Burr, a stout 61-year-old with a background as a college football player, does not simply have the unenviable task of rummaging in the closet of a president for whom he voted, not to mention for whom he served as an adviser. The job before him is far more formidable. It consists of restoring the credibility of America’s democratic institutions that were shaken by a candidate elected with barely 46 percent of the vote, by the brazen conflicts of interest of a president who has nontransparent relations with banks and businesspeople all over the world and relations in the world that lies in between Russian bankers and Atlantic City casinos. Ironically, a son of the same South that desperately tried to demolish the Union has to save the North and national unity, not to mention scare the president he elected to that unstable throne.
In 1973, Burr’s distant predecessor Ervin managed to get to the truth behind the crimes the White House committed or allowed without being perceived as biased, to the point where people forgot he belonged to the Democratic Party, the adversary of Nixon’s Republicans. The truths that Ervin’s committee managed to uncover by peeling the rotten apples within the Nixon administration were far too obvious, clear and convincing to lend themselves to the accusation of a political trial, a partisan witch hunt.

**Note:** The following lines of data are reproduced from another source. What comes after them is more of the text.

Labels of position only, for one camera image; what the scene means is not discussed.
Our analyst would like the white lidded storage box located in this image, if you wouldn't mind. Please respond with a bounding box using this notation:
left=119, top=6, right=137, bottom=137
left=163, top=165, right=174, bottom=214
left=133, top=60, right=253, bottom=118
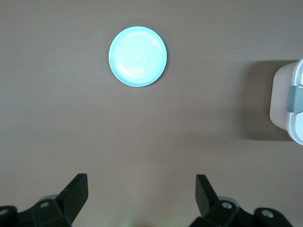
left=269, top=56, right=303, bottom=146

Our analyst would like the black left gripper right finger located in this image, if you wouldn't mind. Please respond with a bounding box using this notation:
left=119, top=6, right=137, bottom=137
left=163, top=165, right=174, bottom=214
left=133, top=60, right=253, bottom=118
left=190, top=174, right=294, bottom=227

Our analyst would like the light blue round plate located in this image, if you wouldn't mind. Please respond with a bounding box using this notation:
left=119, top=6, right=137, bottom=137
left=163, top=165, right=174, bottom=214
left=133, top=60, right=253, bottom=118
left=108, top=26, right=168, bottom=88

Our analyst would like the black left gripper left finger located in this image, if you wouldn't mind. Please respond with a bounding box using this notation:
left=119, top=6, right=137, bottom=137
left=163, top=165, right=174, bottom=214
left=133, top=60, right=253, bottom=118
left=0, top=173, right=89, bottom=227

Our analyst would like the grey box latch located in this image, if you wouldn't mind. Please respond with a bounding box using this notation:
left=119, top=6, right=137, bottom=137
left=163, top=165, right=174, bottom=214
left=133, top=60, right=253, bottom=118
left=286, top=85, right=303, bottom=114

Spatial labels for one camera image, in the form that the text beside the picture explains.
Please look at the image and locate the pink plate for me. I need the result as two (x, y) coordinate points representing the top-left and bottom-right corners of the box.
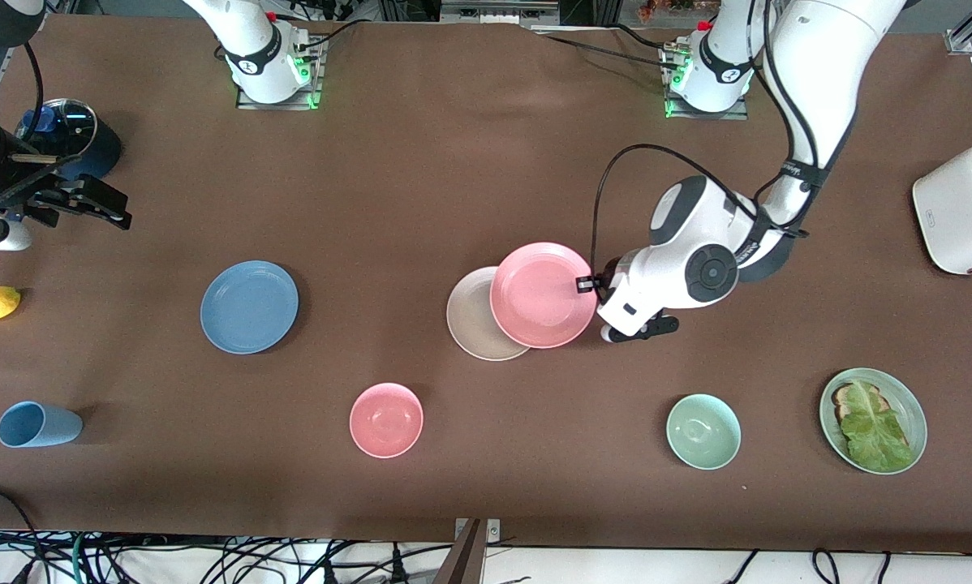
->
(489, 242), (599, 350)

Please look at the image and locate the blue plate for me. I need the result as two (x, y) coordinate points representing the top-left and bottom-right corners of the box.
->
(200, 260), (300, 355)

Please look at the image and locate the dark blue saucepan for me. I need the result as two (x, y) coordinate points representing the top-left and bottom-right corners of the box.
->
(14, 98), (123, 183)

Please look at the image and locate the glass lid blue knob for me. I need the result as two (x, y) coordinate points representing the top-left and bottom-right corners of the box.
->
(15, 98), (98, 159)

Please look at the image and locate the beige plate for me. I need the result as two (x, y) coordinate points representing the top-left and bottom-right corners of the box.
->
(445, 266), (532, 362)

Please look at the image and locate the brown table cover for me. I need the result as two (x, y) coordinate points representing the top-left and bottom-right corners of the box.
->
(0, 12), (972, 554)

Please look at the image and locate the mint green bowl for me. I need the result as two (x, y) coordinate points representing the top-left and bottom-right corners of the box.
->
(665, 393), (742, 471)

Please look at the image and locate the blue cup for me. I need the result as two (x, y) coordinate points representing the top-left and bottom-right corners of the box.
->
(0, 401), (84, 449)

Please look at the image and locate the toast slice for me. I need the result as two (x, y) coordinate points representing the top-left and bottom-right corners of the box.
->
(832, 383), (891, 424)

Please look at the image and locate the pink bowl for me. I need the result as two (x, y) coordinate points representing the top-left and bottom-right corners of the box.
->
(349, 382), (424, 460)

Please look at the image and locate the green lettuce leaf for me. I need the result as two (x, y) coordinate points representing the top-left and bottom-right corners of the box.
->
(839, 380), (915, 473)

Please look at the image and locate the orange dried plant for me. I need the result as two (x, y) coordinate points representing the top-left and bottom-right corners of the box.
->
(639, 0), (718, 21)

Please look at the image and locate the grey metal box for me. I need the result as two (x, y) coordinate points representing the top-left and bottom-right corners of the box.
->
(441, 0), (560, 25)

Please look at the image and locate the green plate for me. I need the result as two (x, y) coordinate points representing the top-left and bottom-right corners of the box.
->
(819, 367), (929, 476)

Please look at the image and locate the white toaster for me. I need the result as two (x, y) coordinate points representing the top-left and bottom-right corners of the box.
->
(912, 143), (972, 277)

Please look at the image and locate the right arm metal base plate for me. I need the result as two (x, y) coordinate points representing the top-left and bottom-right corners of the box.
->
(236, 36), (325, 110)

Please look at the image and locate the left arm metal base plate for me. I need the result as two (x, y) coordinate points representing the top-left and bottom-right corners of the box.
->
(663, 45), (751, 121)

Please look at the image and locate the long black table cable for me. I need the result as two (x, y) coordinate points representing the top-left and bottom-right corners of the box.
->
(533, 23), (675, 69)

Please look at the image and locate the silver metal bracket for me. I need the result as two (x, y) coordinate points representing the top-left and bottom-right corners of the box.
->
(454, 517), (501, 543)

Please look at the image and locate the short black base cable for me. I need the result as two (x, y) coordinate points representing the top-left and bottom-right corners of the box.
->
(298, 20), (367, 51)

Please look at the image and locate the straight black floor cable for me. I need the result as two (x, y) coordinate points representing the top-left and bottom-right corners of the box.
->
(725, 550), (759, 584)

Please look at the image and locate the curved black floor cable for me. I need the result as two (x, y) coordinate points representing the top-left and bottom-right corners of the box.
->
(0, 487), (46, 570)

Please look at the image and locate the dark camera pole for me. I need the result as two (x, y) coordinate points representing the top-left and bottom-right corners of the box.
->
(433, 519), (487, 584)

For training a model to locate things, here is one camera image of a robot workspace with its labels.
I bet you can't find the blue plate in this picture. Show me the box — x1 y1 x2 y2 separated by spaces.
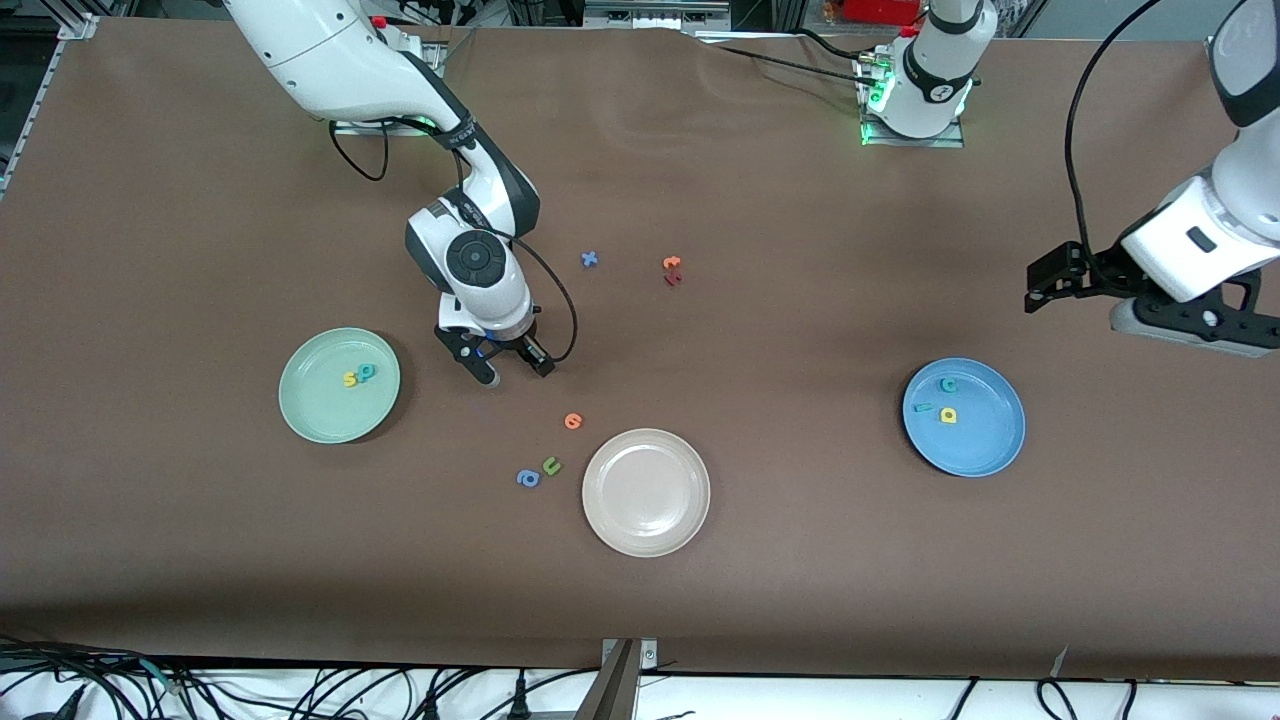
902 357 1027 478

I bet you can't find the beige plate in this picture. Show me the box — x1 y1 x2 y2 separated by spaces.
581 428 712 558

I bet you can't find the green plate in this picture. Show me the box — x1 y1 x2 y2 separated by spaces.
278 327 402 445

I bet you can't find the red box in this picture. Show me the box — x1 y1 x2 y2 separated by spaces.
845 0 926 26

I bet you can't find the grey electronics box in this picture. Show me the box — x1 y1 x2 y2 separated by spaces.
585 0 733 31

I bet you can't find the brown table cover mat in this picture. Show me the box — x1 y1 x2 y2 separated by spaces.
0 18 1280 683

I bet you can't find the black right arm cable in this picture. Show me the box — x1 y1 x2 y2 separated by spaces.
328 118 579 366

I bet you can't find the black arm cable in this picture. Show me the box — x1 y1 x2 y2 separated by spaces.
328 118 579 366
1063 0 1171 276

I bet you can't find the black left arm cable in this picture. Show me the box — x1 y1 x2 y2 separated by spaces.
1063 0 1171 276

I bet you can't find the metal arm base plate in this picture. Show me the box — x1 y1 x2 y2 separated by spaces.
858 55 966 149
333 25 446 136

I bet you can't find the black base cable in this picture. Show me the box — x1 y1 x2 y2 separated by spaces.
715 28 871 81

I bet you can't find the dark metal post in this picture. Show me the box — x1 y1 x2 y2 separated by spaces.
573 640 641 720

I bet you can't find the aluminium frame profile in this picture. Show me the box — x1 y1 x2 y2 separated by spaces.
0 12 99 196

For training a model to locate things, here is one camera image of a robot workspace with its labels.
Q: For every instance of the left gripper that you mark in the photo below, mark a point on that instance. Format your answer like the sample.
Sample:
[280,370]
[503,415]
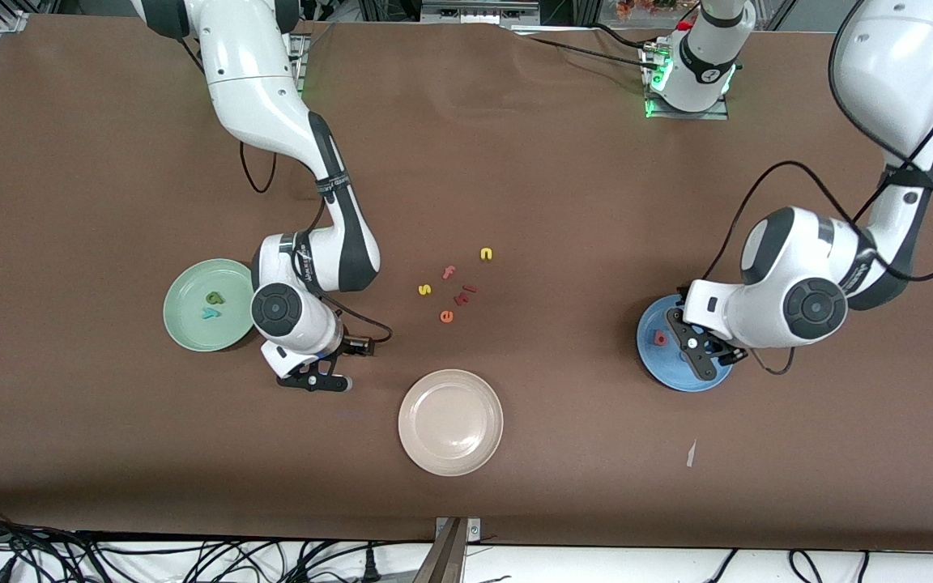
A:
[727,353]

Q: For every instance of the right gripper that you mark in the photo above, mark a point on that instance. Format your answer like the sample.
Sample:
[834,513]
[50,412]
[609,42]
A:
[351,347]

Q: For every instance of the green foam letter b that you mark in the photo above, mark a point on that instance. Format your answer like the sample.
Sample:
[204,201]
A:
[215,298]

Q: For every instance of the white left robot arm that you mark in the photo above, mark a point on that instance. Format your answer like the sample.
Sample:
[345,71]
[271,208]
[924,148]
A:
[896,73]

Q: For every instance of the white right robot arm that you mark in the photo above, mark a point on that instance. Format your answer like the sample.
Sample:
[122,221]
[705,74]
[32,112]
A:
[256,81]

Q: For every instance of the blue plate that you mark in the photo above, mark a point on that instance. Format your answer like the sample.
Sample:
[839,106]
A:
[661,364]

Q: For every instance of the small white paper scrap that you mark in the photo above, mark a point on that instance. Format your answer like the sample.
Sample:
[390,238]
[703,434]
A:
[691,455]

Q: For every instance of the beige plate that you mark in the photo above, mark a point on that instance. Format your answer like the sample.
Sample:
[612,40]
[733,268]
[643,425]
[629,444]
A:
[450,423]

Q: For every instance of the light green plate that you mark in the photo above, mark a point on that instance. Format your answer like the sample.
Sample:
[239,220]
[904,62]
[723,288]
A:
[191,324]

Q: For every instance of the black power plug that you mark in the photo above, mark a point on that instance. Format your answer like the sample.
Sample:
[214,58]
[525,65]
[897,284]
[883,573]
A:
[369,567]

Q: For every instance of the brown table cover sheet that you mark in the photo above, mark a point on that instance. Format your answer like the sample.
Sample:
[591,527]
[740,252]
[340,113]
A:
[515,162]

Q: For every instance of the orange artificial flowers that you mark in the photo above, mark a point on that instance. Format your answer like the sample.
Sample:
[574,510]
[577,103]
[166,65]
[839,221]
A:
[653,6]

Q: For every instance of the grey power strip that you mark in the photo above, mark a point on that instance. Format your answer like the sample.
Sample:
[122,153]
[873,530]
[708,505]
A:
[479,10]

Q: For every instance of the aluminium profile with bracket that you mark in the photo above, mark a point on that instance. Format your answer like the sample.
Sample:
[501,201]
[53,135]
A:
[446,559]

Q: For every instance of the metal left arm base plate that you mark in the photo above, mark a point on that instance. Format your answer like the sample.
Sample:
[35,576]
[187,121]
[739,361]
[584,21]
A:
[709,115]

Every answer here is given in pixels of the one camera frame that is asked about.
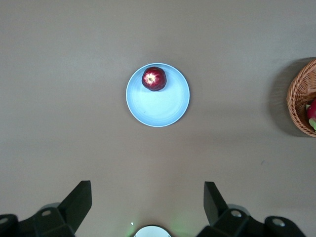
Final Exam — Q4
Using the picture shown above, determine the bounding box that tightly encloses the brown wicker basket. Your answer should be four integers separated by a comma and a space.
286, 58, 316, 138

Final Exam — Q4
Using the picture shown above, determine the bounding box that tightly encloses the blue round plate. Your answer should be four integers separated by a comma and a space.
125, 62, 191, 128

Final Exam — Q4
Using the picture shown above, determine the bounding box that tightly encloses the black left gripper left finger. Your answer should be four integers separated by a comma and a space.
18, 181, 93, 237

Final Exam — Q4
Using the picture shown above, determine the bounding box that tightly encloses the pink dragon fruit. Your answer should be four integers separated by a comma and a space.
305, 98, 316, 132

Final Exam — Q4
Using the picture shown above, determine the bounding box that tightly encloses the dark red apple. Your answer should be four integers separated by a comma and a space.
141, 66, 166, 92

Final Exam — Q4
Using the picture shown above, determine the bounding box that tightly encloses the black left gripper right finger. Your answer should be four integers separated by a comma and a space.
196, 181, 266, 237

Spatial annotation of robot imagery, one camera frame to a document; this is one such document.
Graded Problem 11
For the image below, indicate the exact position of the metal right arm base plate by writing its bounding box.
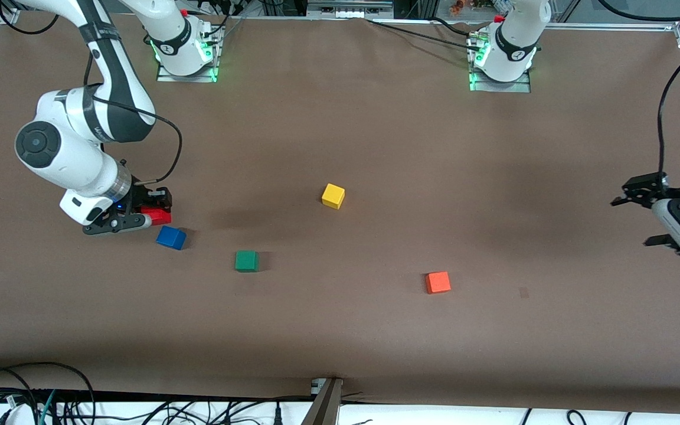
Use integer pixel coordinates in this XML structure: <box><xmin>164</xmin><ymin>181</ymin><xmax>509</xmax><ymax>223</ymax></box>
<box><xmin>156</xmin><ymin>24</ymin><xmax>221</xmax><ymax>83</ymax></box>

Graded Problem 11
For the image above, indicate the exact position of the dark camera mount post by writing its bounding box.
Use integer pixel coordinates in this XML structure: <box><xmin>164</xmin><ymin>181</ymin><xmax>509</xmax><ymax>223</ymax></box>
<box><xmin>302</xmin><ymin>378</ymin><xmax>344</xmax><ymax>425</ymax></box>

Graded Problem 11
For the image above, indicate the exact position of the blue wooden block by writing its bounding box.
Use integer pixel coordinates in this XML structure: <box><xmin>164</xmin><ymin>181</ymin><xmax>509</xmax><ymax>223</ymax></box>
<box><xmin>156</xmin><ymin>225</ymin><xmax>187</xmax><ymax>251</ymax></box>

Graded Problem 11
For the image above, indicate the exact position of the long black table cable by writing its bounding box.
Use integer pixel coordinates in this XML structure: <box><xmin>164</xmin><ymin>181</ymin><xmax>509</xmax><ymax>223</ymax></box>
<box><xmin>367</xmin><ymin>18</ymin><xmax>476</xmax><ymax>51</ymax></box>

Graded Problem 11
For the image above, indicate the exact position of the black looping floor cable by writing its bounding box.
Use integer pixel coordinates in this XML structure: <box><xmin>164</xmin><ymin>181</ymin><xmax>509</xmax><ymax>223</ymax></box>
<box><xmin>0</xmin><ymin>361</ymin><xmax>96</xmax><ymax>425</ymax></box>

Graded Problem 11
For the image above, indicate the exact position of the grey power strip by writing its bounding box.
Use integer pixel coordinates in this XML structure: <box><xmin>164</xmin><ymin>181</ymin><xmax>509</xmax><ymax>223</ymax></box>
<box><xmin>308</xmin><ymin>0</ymin><xmax>394</xmax><ymax>18</ymax></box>

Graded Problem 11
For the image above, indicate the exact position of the yellow wooden block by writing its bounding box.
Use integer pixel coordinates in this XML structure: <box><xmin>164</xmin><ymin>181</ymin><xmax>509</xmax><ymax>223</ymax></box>
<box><xmin>321</xmin><ymin>183</ymin><xmax>346</xmax><ymax>210</ymax></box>

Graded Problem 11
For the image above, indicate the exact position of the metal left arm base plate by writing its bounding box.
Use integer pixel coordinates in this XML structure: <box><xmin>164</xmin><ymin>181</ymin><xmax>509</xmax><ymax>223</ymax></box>
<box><xmin>468</xmin><ymin>32</ymin><xmax>533</xmax><ymax>93</ymax></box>

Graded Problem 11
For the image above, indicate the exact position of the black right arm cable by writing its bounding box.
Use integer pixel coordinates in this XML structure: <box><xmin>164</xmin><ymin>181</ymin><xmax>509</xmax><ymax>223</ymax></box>
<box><xmin>83</xmin><ymin>53</ymin><xmax>184</xmax><ymax>184</ymax></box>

Burr has the opposite problem. He is a Republican and a declared Trump supporter. Should the investigations, the depositions and the material he will examine for weeks exonerate the president, his political acquittal will have to appear above suspicion, just like Ervin’s judgment of guilt 44 years ago. Even a “guilty” verdict will have to convince Trump voters that the senator only fulfilled his duty properly in the name, and on behalf, of the nation.
There is not just a president’s future at stake. No matter how much damage Trump deals out, or whether he accomplishes the miracles he promised, he will have to leave in eight years. The same goes for his most dubious collaborators and assistants, who would simply end up in jail like others before them and be replaced.
What is truly at stake is the credibility of an institutional system that has not collapsed despite many hardships; not under the fratricidal massacre of the Civil War, an economic depression that gave rise to the monsters of fascism and Nazism in Europe, and the senseless Vietnam War; not even after a president stepped down in disgrace and a terrorist attack stabbed at the very heart of the nation’s symbols in 2001. However, this credibility may not survive suspicion that the country’s own democratic institutions, celebrated every four years during the rite of presidential elections, may be tainted by foreign agents and that the people who were supposed to cleanse the country of them carried out a cover-up instead.
“I am here to do my job regardless of where or to whom our conclusions may lead,” the Republican Burr said, while his vice chairman, Democratic Sen. Mark Warner, put a hand on his shoulder to symbolize their bipartisan camaraderie. If he does keep his promise, if he manages to be as credible as his predecessor from the Deep South back in 1973, American democracy will weather this storm as well.
*Editor’s note: The actor who portrayed Perry Mason was named Raymond Burr.